Go back to the previous page.

clip_image001[2]

More information

This error (HTTP 500 Internal Server Error) means that the website you are visiting had a server problem which prevented the webpage from displaying.

For more information about HTTP errors, see Help.

image

Troubleshooting the Issue

I went ahead to check all the settings I could think of ensuring that services were enabled but couldn’t figure it out after trying for an hour so I went ahead and called NetApp support. The engineer had me check my browser Java settings and the services again but we could not figure out what was wrong. After exhausting the list of items the engineer could find in their knowledge base, we decided to try and reinstall Data ONTAP but because it was near the end of the day, we had to put it off for the next day.

Solution

Fast forward a week later when I finally got time booked for this project again, I called NetApp again and got a different engineer which proceeded to do a few other checks he could think. What was interesting this time around was that the engineer said it looked as if “a light version of the kernel was installed” which would explain why certain components would work and some won’t. So just as the previous engineer suggested, we decided to reinstall Data ONTAP.

We proceeded to download the application from now.netapp.com:

image

image

Note: The reason why we opted with 7.3.2 instead of a later version was because the engineer said installing the same software did not require a reboot of the filer but what I noticed was that the filer still had to be rebooted at the end.

It was initially suggested that I use a TFTP server but then realized that when we executed the command, the filer would state that it preferred HTTP. The engineer then suggested to use FTP but we couldn’t get that going either because authentication would keep failing. What I ended up doing was put the package on a server that had IIS and then executed the command on the filer to download the package:

software get http://webserver/732_setup_q.exe

Once the command above is executed, you’ll see the following status:

software: 0% file read from location.
software: 5% file read from location.
software: 10% file read from location.
software: 15% file read from location.
software: 20% file read from location.
software: 25% file read from location.
software: 30% file read from location.
software: 35% file read from location.
software: 40% file read from location.
software: 45% file read from location.
software: 50% file read from location.
software: 55% file read from location.
software: 60% file read from location.
software: 65% file read from location.
software: 70% file read from location.
software: 75% file read from location.
software: 80% file read from location.
software: 85% file read from location.
software: 90% file read from location.
software: 95% file read from location.
software: 100% file read from location.
software: 100% file read from location.

software: /etc/software/732_setup_q.exe has been copied.

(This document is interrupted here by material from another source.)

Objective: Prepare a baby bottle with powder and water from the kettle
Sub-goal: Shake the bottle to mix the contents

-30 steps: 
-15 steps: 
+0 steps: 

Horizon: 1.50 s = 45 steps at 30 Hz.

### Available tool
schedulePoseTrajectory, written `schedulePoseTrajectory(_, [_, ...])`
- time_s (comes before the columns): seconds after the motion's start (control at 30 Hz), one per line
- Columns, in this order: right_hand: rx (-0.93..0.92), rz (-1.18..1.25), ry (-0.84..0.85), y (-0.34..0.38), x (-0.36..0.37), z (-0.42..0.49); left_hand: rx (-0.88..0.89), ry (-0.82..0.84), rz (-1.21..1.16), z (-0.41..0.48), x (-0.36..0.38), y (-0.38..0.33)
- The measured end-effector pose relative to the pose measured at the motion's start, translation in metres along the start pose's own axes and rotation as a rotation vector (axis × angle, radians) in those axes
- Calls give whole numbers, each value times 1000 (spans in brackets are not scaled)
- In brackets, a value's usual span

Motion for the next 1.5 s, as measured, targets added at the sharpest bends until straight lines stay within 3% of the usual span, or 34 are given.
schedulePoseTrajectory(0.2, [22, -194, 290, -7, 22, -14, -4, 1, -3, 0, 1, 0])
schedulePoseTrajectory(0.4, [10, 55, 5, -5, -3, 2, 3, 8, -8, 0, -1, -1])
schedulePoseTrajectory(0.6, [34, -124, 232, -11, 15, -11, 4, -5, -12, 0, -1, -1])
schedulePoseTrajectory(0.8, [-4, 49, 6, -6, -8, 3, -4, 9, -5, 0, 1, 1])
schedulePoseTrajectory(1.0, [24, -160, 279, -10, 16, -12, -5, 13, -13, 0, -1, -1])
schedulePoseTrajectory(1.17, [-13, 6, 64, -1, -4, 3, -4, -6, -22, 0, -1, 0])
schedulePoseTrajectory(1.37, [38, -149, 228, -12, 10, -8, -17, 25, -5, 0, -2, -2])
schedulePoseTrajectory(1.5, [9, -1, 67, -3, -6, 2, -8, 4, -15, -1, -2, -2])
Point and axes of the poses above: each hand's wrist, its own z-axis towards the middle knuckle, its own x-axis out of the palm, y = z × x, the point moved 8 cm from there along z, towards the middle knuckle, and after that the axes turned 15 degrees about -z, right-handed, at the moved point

Once the filer has successfully downloaded the software, you can execute the install with the following command:

FAS3140A> software install /etc/software/732_setup_q.exe

Once the command above is executed, you’ll see the following status:

software: You can cancel this operation by hitting Ctrl-C in the next 6 seconds.

software: Depending on system load, it may take many minutes

software: to complete this operation. Until it finishes, you will

software: not be able to use the console.

software: installing software, this could take a few minutes...

software: installation of 732_setup_q.exe completed.

Please type "download" to load the new software,

and "reboot" subsequently for the changes to take effect.

One the above process completes, the final step is to execute the following command which will automatically reboot the filer:

FAS3140A> software update 732_setup_q.exe

Once the command above is executed, you’ll see the following status:

software: You can cancel this operation by hitting Ctrl-C in the next 6 seconds.

software: Depending on system load, it may take many minutes

software: to complete this operation. Until it finishes, you will

software: not be able to use the console.

software: installing software, this could take a few minutes...

software: Data ONTAP(R) Package Manager Verifier 1

software: Validating metadata entries in /etc/boot/NPM_METADATA.txt

software: Checking sha1 checksum of file checksum file: /etc/boot/NPM_FCSUM-x86-64.sha1.asc

software: Checking sha1 file checksums in /etc/boot/NPM_FCSUM-x86-64.sha1.asc

software: installation of 732_setup_q.exe completed.

Thu Dec 9 18:43:38 GMT [cmds.software.installDone:info]: Software: Installation of 732_setup_q.exe was completed.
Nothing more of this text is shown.